* TASK REQUIREMENTS
A faithful copy of the data is the goal; set it down exactly, without the images.
↓↓↓
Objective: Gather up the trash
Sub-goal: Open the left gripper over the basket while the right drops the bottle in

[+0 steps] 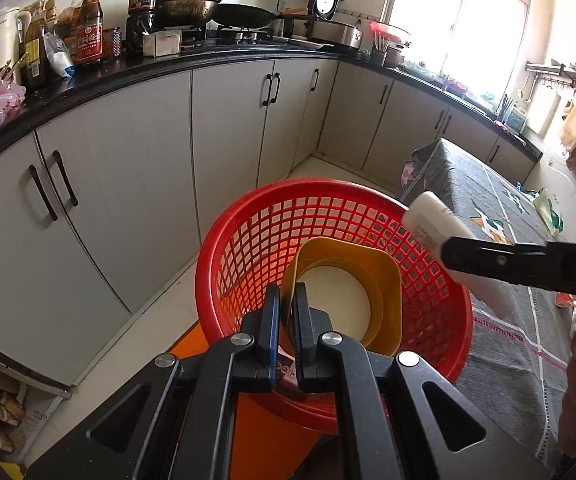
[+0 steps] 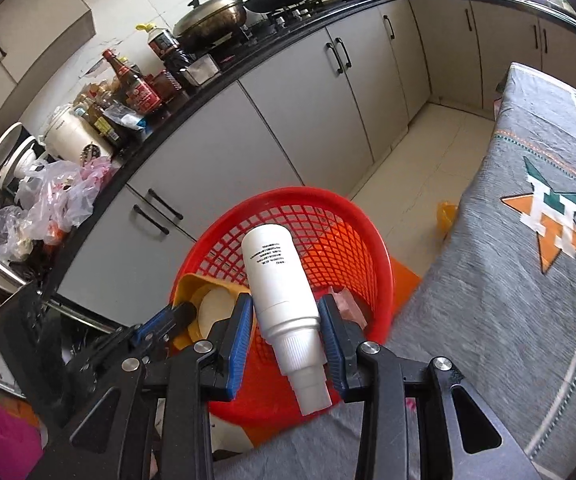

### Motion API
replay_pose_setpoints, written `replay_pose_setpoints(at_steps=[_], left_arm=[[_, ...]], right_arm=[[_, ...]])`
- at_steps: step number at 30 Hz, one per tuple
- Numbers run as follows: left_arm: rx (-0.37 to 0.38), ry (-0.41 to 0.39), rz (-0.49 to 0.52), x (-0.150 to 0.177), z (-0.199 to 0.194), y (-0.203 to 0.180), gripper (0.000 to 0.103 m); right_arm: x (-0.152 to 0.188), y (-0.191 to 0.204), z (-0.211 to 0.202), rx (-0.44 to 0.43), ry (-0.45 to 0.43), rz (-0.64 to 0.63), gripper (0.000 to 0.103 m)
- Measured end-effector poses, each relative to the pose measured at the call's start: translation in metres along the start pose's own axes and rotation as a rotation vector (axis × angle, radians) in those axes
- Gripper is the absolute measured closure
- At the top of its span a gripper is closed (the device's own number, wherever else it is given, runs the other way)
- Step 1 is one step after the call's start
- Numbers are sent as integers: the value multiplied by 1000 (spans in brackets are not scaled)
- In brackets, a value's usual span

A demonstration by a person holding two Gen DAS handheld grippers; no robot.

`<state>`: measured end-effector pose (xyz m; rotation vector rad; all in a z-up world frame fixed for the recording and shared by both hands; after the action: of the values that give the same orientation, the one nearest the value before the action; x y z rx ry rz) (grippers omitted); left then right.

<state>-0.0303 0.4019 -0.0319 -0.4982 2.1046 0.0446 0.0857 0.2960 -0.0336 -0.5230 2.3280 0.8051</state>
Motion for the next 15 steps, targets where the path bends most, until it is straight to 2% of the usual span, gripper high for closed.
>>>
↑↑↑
* EXERCISE OUTPUT
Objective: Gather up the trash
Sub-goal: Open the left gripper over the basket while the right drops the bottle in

[+0 steps] 
[+0 steps] 

### Motion API
replay_pose_setpoints, written `replay_pose_setpoints(at_steps=[_], left_arm=[[_, ...]], right_arm=[[_, ...]])`
- at_steps: step number at 30 Hz, one per tuple
- Numbers run as follows: left_arm: rx (-0.37 to 0.38), ry (-0.41 to 0.39), rz (-0.49 to 0.52), x (-0.150 to 0.177), z (-0.199 to 0.194), y (-0.203 to 0.180), gripper (0.000 to 0.103 m); right_arm: x (-0.152 to 0.188), y (-0.191 to 0.204), z (-0.211 to 0.202), rx (-0.44 to 0.43), ry (-0.45 to 0.43), rz (-0.64 to 0.63), gripper (0.000 to 0.103 m)
- Measured end-effector poses, each relative to the pose measured at the call's start: translation in metres along the start pose's own axes and rotation as a rotation vector (axis × angle, radians) in those axes
- Gripper is the absolute measured closure
- At the top of its span a gripper is closed (the device's own number, wherever else it is given, runs the other way)
- Step 1 is one step after the call's start
- Numbers are sent as integers: the value multiplied by 1000 (spans in brackets are not scaled)
- In brackets, a value's usual span

A demonstration by a person holding two Gen DAS handheld grippers; no robot.

`<state>`: measured end-effector pose (xyz m; rotation vector rad; all in a z-up world frame fixed for the recording and shared by both hands; after the action: of the values that give the same orientation, the one nearest the value before the action; x y z rx ry rz) (grippers omitted); left then right.

<state>-0.0303 0.4019 -0.0319 -0.4982 2.1046 0.0446 0.0857 0.2960 -0.0336 -0.5230 2.3280 0.8051</state>
Motion for the next 15 steps, targets where the path bends most, until it is straight to 2% of the usual span, gripper high for closed.
>>>

This output is now complete.